Beating another dead horse.
Although I live in Copenhagen and mostly walk or ride my bicycle in order to get around town, I do own an old car for getting around the rest of the country. In Denmark, cars go through mandatory official inspection every other year, and I've been through a few of these in my life. A few years ago, the mechanic doing the inspection informed me that my car's chassis number was incorrect.
This did make me a bit nervous, because I'd bought the car used, and I was suddenly concerned that things weren't really as I thought. Had I unwittingly bought a stolen car?
But the mechanic just walked over to his computer in order to correct the error. That's when a different kind of unease hit me. When you've programmed for some decades, you learn to foresee various typical failure modes. Since a chassis number is an obvious candidate for a natural key, I already predicted that changing the number would prove to be either impossible, or have all sorts of cascading effects, ultimately terminating in official records no longer recognizing that the car is mine.
As it turned out, though, whoever made that piece of software knew what they were doing, because the mechanic just changed the chassis number, and that was that. This is now five or six years ago, and I still own the same car, and I've never had any problems with the official ownership records.
The reason I related this story is that I'm currently following an undergraduate course in databases and information systems. Since this course is aimed at students with no real-world experience, it wisely moves forward in a pedagogical progression. In order to teach database keys, it starts with natural keys. From a didactic perspective, this makes sense, but the result, so far, is that the young people I work with now propose database designs with natural keys.
I'm not blaming anyone. You have to learn to crawl before you can walk.
Still, this situation made me reflect on the following question: Are natural keys ever a good idea?
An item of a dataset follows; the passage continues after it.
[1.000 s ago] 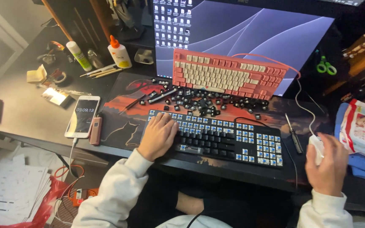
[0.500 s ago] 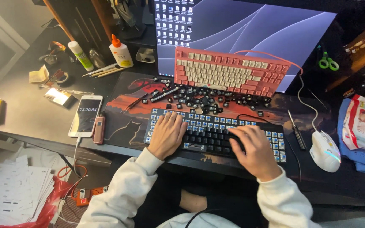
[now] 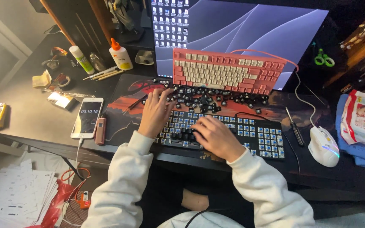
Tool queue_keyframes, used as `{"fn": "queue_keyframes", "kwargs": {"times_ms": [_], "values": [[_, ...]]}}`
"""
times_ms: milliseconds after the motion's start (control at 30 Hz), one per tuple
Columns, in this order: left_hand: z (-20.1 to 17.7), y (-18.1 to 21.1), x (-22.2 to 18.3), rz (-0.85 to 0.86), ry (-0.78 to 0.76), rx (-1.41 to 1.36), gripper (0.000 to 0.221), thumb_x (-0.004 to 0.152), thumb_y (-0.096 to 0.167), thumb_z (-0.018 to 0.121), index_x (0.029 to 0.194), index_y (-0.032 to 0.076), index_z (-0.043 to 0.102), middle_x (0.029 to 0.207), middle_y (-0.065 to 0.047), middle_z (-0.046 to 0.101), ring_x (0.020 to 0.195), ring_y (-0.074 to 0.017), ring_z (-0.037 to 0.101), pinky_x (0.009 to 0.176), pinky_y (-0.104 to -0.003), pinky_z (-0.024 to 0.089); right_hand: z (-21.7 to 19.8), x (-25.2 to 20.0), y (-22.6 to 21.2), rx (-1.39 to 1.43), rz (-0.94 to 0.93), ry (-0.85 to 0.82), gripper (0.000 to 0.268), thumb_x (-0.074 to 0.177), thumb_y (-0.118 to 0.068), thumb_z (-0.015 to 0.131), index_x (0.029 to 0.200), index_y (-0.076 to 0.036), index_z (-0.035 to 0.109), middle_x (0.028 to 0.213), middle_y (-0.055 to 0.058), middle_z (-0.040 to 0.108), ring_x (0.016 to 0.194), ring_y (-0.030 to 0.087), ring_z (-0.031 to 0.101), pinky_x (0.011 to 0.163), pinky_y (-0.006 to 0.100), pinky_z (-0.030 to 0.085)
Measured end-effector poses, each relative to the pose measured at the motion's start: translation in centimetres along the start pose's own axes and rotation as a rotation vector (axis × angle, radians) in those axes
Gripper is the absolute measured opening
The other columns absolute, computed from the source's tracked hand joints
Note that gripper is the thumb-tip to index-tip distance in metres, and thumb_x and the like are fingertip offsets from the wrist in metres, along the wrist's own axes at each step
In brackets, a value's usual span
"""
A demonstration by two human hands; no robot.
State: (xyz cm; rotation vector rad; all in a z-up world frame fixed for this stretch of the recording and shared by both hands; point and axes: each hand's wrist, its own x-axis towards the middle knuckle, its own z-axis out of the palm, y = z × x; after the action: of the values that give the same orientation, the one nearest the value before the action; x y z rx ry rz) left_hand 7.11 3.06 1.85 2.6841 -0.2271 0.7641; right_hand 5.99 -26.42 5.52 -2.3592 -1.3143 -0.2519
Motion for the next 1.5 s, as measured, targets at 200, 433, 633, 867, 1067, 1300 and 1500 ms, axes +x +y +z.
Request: {"fn": "queue_keyframes", "kwargs": {"times_ms": [200,433,633,867,1067,1300,1500], "values": [[0.3,-0.7,-3.8,-0.031,0.102,-0.056,0.021,0.128,0.034,0.067,0.123,0.018,0.08,0.109,-0.005,0.068,0.1,-0.033,0.069,0.083,-0.043,0.053,2.5,3.6,-2.4,0.011,-0.132,-0.158,0.032,0.125,-0.028,0.066,0.132,-0.005,0.087,0.124,0.019,0.081,0.118,0.032,0.076,0.1,0.043,0.063],[0.2,-2.9,-6.5,-0.05,0.299,-0.174,0.026,0.119,0.015,0.072,0.094,0.018,0.072,0.084,-0.002,0.055,0.083,-0.0314,0.063,0.081,-0.042,0.05,7.1,4.6,-0.8,0.025,-0.123,-0.135,0.03,0.108,-0.034,0.087,0.116,-0.006,0.079,0.108,0.009,0.071,0.095,0.036,0.079,0.075,0.049,0.067],[-0.9,-1.8,-6.0,-0.094,0.269,-0.341,0.03,0.12,0.015,0.071,0.09,0.017,0.072,0.082,-0.004,0.056,0.081,-0.0322,0.064,0.082,-0.042,0.051,11.0,4.8,-0.1,-0.082,-0.132,-0.121,0.033,0.103,-0.036,0.09,0.11,-0.006,0.076,0.099,0.007,0.067,0.079,0.037,0.079,0.064,0.049,0.064],[-0.6,-1.8,-6.0,-0.094,0.269,-0.345,0.032,0.121,0.015,0.07,0.089,0.017,0.073,0.081,-0.004,0.056,0.081,-0.0324,0.064,0.082,-0.041,0.053,15.3,3.3,0.6,-0.364,-0.29,0.037,0.05,0.095,-0.05,0.097,0.106,-0.012,0.067,0.084,0.003,0.058,0.076,0.037,0.078,0.068,0.047,0.066],[-0.2,-2.2,-6.1,-0.105,0.233,-0.342,0.031,0.121,0.016,0.069,0.09,0.018,0.072,0.083,-0.004,0.059,0.084,-0.0304,0.064,0.084,-0.04,0.053,16.9,3.3,0.2,-0.624,-0.36,0.19,0.055,0.081,-0.054,0.093,0.1,-0.02,0.054,0.081,-0.004,0.045,0.065,0.026,0.063,0.065,0.041,0.06],[-0.5,-2.3,-6.2,-0.099,0.225,-0.332,0.033,0.122,0.018,0.069,0.089,0.017,0.072,0.083,-0.004,0.059,0.085,-0.0309,0.065,0.084,-0.04,0.052,16.6,3.6,0.0,-0.569,-0.427,0.364,0.046,0.091,-0.052,0.088,0.103,-0.015,0.063,0.098,0.006,0.054,0.086,0.033,0.064,0.075,0.047,0.06],[-0.2,-2.6,-6.2,-0.11,0.174,-0.302,0.03,0.119,0.018,0.071,0.09,0.017,0.072,0.084,-0.006,0.062,0.09,-0.0351,0.067,0.087,-0.043,0.055,15.9,4.1,-0.6,-0.518,-0.374,0.386,0.038,0.09,-0.049,0.087,0.094,-0.021,0.062,0.096,-0.002,0.054,0.084,0.027,0.065,0.073,0.045,0.059]]}}
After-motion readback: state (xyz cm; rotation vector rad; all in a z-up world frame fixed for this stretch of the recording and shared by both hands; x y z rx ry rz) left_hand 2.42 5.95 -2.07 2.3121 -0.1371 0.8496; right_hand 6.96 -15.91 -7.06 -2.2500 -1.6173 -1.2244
Let's consider an example. For a little project we're doing, we've created a database of the World's 50 best restaurants. My fellow students suggest a table design like this:
CREATE TABLE Restaurants ( year TEXT NOT NULL, rank TEXT NOT NULL, restaurantName TEXT NOT NULL, cityName TEXT NOT NULL);
Granted, at this point, this table definition defines no key at all. I'm not complaining about that. After all, a month ago, the students probably hadn't seen a database table.
From following the course curriculum, it'd be natural, however, to define a key for the Restaurants
table as the combination of restaurantName
, cityName
, and year
. The assumption is that name and city uniquely identifies a restaurant.
In this particular example, this assumption may actually turn out to hold. So far. After all, the data set isn't that big, and it's important for restaurants in that league to have recognizable names. If I had to guess, I'd say that there's probably only one Nobelhart & Schmutzig in the world.
Still, a good software architect should challenge the underlying assumptions. Is name and city a natural key? It's easy to imagine that it's not. What if we expand the key to include the country as well? Okay, but what if we had a restaurant named China Wok in Springfield, USA? Hardly unique. Add the state, you say? Probably still not unique.
Ensuring uniqueness is only the first of many problems with natural keys. You may quickly reach the conclusion that for a restaurant database, a synthetic key is probably the best choice.
But what about 'natural' natural keys, so to speak? An example may be a car's chassis number. This is already an opaque number, and it probably originates from a database somewhere. Or how about a personal identification number? In Denmark we have the CPR number, and I understand that the US Social Security Number is vaguely analogous.
If you're designing a database that already includes such a personal identification number, you might be tempted to use it as a natural key. After all, it's already a key somewhere else, so it's guaranteed to be unique, right?
Yes, the number may uniquely identify a person, but the converse may not be true. A person may have more than one identification number. At least when time is a factor.
As an example, for technical-historical reasons, the Danish CPR number carries information (which keys shouldn't do), such as a person's date of birth and sex. Since 2014 a new law enables transsexual citizens to get a new CPR number that reflects their perceived gender. The consequence is that the same person may have more than one CPR number. Perhaps not more than one at the same time, but definitely two during a lifetime.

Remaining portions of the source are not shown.